◆ **What to work on**: Look for the string "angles" in the listing below, then copy every line that has it.

◆ **Input data**:
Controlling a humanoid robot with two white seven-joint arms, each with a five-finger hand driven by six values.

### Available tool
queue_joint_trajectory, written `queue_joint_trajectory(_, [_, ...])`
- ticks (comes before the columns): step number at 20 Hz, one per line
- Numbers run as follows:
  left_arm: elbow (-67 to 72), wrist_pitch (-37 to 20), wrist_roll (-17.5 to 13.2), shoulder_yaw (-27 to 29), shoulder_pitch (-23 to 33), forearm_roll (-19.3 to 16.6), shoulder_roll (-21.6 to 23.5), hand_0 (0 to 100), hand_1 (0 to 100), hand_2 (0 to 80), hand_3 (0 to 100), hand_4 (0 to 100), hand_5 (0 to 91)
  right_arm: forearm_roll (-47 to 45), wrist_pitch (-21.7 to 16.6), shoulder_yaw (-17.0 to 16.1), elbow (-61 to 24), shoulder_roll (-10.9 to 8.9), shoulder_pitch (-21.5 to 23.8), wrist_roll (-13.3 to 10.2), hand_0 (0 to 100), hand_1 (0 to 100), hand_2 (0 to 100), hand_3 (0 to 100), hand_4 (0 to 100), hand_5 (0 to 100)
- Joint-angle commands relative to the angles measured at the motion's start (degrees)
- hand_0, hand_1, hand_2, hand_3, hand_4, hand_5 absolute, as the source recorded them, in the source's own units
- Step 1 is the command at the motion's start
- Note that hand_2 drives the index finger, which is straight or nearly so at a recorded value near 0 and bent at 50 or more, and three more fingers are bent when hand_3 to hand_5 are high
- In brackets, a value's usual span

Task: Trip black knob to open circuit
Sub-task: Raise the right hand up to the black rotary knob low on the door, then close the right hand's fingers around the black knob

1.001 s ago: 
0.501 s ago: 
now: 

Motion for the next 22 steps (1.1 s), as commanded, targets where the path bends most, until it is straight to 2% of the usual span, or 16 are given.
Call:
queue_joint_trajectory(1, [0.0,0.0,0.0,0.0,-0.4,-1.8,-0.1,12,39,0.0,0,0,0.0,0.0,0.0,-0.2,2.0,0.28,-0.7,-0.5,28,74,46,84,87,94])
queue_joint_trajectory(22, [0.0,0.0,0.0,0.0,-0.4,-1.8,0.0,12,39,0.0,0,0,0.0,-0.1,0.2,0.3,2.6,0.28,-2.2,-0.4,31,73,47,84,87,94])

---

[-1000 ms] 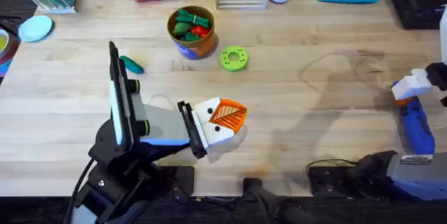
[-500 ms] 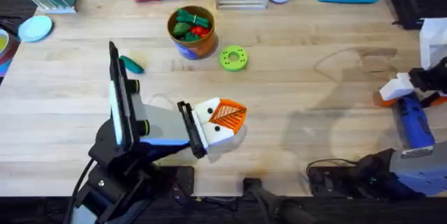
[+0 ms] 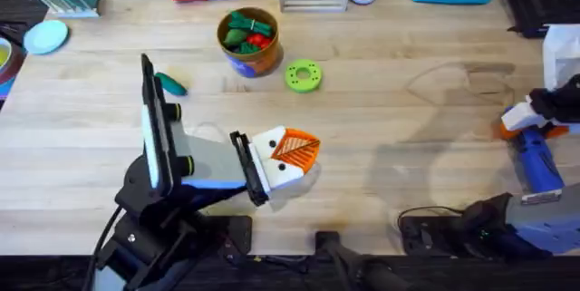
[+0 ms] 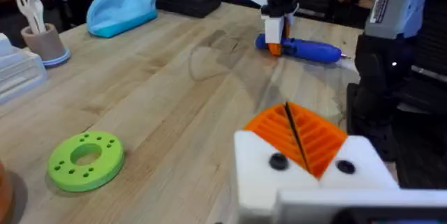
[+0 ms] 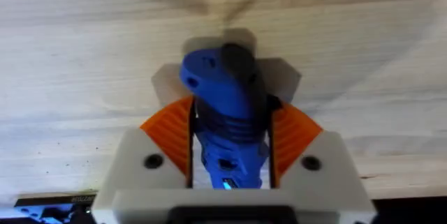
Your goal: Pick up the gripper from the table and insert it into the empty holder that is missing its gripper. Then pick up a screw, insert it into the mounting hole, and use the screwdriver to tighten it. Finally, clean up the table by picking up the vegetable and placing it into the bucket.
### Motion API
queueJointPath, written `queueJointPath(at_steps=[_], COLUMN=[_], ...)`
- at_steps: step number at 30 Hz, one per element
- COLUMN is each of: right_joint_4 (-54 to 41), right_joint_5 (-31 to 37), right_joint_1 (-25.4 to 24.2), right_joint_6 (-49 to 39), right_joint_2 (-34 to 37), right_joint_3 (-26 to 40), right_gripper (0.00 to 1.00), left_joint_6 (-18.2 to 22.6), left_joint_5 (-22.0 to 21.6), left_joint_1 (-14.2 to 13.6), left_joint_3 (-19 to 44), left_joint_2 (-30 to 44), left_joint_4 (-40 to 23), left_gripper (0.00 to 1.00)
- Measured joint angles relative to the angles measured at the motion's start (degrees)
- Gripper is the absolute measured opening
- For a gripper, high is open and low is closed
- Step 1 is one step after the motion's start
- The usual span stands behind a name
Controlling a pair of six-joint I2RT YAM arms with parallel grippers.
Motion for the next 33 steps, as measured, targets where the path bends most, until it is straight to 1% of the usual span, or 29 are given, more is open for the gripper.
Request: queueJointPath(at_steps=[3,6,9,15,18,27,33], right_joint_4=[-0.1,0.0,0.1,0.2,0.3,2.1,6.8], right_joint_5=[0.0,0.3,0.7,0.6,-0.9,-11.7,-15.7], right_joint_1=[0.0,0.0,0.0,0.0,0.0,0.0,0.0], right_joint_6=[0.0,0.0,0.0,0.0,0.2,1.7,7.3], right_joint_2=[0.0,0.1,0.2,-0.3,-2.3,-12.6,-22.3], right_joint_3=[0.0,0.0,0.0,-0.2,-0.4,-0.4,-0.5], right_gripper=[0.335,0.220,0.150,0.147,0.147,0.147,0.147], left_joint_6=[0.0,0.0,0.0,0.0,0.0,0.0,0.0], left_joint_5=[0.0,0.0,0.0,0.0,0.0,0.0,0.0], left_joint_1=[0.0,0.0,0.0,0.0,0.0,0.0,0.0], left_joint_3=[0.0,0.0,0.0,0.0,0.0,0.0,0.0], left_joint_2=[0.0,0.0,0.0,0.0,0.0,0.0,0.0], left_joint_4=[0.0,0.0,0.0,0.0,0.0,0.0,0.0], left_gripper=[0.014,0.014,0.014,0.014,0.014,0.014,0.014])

◆ **Written response**:
- Joint-angle commands relative to the angles measured at the motion's start (degrees)
- Measured joint angles relative to the angles measured at the motion's start (degrees)

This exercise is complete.